Finegan Fine
The pole shift has happened and the waters are rising several hundred feet due to melting poles and glaciers and the heating of the ocean bottom from friction during the crust shift. The pole shift itself is not discussed but implied as a kind of disaster that has occurred due to the devastation the survivors are dealing with. The rising sea level is happening slowly but steadily, forcing survivors to relocate when they discover the flood is not receding. Finegan Fine has found a niche in this new world by running a trading boat along the new coastline and up and down ever broadening rivers. A former military contractor, Finegan is sharp and well educated but has been afflicted all his life with alcoholic tendencies. He has a big heart and has found he can often fix a problem that is vexing others. Joey, a child who has been separated from his family by the rising water, joins Finegan when Finegan agrees to take him home. Joey's grandpa has died, and burial at sea is arranged when Joey finds his family home flooded and deserted. Barney, a three-legged dog who has lost a rear leg to a shark, is a constant companion on the houseboat, as the threesome meet an endless stream of survivors.
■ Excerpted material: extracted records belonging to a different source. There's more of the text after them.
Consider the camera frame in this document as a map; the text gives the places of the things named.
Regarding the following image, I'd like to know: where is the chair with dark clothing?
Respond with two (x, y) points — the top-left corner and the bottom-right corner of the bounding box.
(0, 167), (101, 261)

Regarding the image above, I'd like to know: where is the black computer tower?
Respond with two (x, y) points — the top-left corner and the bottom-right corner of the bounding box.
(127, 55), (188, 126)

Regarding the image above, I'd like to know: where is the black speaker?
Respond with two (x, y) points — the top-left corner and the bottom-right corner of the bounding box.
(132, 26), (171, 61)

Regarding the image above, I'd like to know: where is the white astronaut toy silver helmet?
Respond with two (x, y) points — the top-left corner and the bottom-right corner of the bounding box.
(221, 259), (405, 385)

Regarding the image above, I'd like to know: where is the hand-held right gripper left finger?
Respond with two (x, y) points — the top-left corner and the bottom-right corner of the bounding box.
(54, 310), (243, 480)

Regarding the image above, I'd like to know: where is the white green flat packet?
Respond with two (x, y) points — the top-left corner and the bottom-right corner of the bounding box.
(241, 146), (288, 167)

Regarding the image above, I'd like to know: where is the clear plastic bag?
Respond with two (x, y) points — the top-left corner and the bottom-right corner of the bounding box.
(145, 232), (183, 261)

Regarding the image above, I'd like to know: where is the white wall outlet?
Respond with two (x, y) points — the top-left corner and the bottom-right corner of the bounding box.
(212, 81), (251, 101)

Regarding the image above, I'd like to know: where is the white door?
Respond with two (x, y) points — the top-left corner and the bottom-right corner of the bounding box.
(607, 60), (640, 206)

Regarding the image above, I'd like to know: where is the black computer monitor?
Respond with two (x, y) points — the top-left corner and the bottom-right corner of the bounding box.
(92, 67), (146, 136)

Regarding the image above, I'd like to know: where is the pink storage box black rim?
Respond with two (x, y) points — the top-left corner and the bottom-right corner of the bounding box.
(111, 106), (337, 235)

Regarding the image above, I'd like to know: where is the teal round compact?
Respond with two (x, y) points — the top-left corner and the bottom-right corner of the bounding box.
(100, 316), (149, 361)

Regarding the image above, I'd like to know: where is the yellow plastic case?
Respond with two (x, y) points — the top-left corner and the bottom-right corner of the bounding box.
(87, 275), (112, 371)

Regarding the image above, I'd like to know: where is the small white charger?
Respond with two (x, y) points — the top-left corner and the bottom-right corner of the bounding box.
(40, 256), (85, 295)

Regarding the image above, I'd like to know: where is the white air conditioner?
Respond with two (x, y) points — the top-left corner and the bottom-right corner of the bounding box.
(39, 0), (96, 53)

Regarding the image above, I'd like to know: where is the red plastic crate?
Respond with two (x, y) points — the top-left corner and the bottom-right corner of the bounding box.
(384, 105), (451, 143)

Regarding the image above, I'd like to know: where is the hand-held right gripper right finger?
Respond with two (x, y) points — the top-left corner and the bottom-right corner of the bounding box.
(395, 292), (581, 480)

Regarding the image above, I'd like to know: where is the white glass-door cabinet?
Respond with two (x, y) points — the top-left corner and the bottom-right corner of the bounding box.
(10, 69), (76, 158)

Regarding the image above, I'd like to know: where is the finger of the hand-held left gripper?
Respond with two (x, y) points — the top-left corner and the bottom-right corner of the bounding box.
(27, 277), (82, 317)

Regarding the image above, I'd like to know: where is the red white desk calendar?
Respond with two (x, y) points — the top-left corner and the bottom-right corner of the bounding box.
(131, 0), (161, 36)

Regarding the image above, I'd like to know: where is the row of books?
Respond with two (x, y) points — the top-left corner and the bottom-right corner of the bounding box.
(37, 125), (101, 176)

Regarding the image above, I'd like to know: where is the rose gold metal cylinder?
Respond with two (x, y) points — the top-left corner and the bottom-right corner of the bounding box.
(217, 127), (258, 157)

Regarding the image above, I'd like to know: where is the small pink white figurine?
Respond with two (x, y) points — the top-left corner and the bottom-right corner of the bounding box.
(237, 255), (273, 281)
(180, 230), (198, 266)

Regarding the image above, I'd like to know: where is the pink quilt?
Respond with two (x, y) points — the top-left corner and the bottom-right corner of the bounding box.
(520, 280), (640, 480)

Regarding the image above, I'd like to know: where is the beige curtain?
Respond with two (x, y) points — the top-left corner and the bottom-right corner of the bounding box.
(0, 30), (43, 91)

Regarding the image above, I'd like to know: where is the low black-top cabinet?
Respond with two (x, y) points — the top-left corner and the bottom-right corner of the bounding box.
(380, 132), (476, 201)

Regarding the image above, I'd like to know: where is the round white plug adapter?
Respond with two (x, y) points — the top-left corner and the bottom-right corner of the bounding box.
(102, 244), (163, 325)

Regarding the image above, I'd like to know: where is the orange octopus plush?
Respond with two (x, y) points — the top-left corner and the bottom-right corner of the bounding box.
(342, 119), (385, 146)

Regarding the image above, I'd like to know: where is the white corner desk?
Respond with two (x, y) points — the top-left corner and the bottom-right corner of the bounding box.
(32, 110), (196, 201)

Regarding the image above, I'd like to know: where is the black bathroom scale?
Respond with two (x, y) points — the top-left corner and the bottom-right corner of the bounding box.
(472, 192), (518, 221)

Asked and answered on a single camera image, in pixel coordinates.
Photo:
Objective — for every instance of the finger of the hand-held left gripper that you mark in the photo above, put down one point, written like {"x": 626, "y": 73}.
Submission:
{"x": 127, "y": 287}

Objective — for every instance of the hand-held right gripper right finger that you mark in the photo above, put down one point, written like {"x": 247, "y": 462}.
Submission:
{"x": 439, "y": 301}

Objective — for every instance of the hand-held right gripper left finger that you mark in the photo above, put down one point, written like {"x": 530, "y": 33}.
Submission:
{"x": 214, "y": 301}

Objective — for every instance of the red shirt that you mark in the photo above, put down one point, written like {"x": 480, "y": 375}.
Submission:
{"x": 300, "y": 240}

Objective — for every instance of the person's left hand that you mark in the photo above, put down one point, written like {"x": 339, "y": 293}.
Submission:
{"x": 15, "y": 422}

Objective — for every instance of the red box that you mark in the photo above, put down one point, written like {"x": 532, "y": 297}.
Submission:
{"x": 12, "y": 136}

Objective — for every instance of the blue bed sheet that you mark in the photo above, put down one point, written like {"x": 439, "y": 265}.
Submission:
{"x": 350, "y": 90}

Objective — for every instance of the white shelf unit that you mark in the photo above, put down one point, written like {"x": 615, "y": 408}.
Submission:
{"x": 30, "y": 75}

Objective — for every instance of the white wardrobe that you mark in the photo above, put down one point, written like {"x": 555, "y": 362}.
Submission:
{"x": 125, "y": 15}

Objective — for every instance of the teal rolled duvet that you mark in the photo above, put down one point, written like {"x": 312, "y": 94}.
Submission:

The main theme is the sociological adaptation of the populace to the lack of rescue and rising waters after the cataclysms. Finegan meets survivors from all walks of
life: the very wealthy who expected to survive in their well stocked enclaves, the politically connected who expected rescue on demand, the wealthy who thought
their bankroll would buy them comfort, suburbanites unprepared to be self sustaining, those who stubbornly refused to leave their cities and towns and steadily
starve to death, families who are separated from each other, rural folk familiar with local produce, immigrants caught a long way from home, pedophiles peddlers
selling children, the handicapped who take hardship in stride, military men cut off from their commanders, former politicians trying to establish a continuity of
government, those who turn from their responsibilities and those who raise orphans and care for the aged, teens without supervision, the deluded who think the
good times will return, and those creating slave labor camps.
A second theme is the devastation itself, which is widespread. Florida is under water, trapping those who lingered too long. Coastal subdivisions and river front
towns are steadily flooded, often forcing people to repeatedly relocate. Satellites have been torn from the sky, so communications are by short wave radio at best.
Rescue is simply not forthcoming. A third theme is survival techniques. Survivors fish and raise sheep and goats for milk and meat. They garden and harvest from
fruit and nut trees. The adapt by eating atypical but highly nutritious foods such as kudzu and pumpkin leaves and rats. They learn to navigate on water and by using
plastic bottles as floatation devices. They live in makeshift shacks and tents. Electricity is generated from windmills or cranks and powers car headlights. Barter is
the mode and the dollar is dead. A fourth theme is how people react to the crisis - by rising to the challenge and helping one another or by looting and hoarding.
Finegan instinctively reacts to these two groups differently. Survivors are on their own and must rely on resourcefulness and cooperation with others for survival.
Those that mistreat others find themselves without supplies or friends in due time.